## PROBLEM
Look through the listing below, find every line with the string "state", and copy it.
▼▼▼
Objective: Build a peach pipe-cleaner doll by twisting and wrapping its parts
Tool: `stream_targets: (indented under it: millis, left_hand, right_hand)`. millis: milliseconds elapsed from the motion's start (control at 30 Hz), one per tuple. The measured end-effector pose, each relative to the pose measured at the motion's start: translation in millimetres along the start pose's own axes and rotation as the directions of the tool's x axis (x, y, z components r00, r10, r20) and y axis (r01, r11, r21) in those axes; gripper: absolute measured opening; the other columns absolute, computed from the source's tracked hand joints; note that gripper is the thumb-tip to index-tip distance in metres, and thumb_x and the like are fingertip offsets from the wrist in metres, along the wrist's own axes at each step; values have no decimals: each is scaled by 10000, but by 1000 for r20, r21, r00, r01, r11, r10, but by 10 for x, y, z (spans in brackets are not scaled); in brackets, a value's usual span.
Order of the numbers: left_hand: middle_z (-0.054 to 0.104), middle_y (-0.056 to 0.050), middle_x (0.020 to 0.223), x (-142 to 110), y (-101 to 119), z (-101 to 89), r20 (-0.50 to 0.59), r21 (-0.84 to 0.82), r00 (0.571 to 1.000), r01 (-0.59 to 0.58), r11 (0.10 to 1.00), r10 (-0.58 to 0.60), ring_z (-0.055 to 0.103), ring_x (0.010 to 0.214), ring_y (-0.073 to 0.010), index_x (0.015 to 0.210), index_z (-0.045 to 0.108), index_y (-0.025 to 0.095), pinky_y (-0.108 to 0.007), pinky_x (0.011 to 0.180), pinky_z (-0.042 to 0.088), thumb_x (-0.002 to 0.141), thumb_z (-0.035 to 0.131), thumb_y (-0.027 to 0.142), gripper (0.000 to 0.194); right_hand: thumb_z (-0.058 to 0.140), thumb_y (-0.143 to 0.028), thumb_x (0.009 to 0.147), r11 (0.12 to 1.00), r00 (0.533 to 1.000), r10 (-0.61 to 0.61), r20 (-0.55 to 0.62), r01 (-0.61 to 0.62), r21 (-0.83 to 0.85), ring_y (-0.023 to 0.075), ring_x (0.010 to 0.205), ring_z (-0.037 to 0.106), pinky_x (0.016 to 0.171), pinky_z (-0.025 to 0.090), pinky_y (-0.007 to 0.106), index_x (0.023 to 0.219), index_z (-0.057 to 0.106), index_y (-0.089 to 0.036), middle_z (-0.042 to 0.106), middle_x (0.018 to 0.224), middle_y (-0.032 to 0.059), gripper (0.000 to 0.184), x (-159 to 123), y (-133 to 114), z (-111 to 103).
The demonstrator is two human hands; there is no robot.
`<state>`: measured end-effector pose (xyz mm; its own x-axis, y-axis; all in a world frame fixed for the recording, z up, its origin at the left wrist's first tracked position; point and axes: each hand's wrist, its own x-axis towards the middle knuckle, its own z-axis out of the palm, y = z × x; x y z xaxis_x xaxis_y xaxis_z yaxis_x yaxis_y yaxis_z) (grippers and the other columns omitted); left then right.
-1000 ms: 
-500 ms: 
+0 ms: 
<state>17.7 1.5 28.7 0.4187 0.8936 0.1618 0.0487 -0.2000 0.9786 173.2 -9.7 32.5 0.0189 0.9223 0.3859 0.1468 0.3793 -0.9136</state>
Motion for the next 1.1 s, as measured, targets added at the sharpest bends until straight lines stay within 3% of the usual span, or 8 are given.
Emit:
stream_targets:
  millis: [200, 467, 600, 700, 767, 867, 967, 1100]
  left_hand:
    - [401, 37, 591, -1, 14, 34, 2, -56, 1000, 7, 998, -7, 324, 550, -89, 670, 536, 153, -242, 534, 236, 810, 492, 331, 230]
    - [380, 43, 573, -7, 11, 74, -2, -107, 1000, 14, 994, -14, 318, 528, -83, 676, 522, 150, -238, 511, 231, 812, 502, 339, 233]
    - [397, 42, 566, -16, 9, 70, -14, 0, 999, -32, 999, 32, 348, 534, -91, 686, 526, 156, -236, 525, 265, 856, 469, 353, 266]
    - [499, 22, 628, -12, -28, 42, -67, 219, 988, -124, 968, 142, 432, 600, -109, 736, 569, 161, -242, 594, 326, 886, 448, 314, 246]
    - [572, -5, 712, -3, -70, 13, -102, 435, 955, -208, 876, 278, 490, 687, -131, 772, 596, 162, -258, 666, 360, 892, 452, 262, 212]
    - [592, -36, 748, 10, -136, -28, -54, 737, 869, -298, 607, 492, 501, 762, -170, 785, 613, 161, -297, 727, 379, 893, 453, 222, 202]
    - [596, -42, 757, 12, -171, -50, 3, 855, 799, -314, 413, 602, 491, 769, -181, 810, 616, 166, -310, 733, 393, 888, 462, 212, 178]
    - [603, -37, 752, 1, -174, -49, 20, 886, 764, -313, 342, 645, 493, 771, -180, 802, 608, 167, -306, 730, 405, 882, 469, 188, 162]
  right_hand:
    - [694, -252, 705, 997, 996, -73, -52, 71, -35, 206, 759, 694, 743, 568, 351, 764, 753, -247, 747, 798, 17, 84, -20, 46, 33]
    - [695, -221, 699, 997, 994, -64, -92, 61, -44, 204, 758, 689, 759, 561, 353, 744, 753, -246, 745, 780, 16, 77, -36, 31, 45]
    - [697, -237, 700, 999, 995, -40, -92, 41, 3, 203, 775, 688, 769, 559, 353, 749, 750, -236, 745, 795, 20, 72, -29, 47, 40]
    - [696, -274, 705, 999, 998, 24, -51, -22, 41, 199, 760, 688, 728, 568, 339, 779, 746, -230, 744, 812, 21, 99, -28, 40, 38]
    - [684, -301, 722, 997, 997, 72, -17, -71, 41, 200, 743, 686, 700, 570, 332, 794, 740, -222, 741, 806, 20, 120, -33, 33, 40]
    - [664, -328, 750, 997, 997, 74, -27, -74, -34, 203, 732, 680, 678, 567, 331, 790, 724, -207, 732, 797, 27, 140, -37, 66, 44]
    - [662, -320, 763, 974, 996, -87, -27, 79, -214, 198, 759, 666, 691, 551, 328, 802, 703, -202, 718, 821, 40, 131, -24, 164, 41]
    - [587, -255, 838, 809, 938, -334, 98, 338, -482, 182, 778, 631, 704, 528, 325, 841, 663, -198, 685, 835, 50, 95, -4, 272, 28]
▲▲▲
## RESULT OF THIS TASK
`<state>`: measured end-effector pose (xyz mm; its own x-axis, y-axis; all in a world frame fixed for the recording, z up, its origin at the left wrist's first tracked position; point and axes: each hand's wrist, its own x-axis towards the middle knuckle, its own z-axis out of the palm, y = z × x; x y z xaxis_x xaxis_y xaxis_z yaxis_x yaxis_y yaxis_z) (grippers and the other columns omitted); left then right.
<state>17.7 1.5 28.7 0.4187 0.8936 0.1618 0.0487 -0.2000 0.9786 173.2 -9.7 32.5 0.0189 0.9223 0.3859 0.1468 0.3793 -0.9136</state>

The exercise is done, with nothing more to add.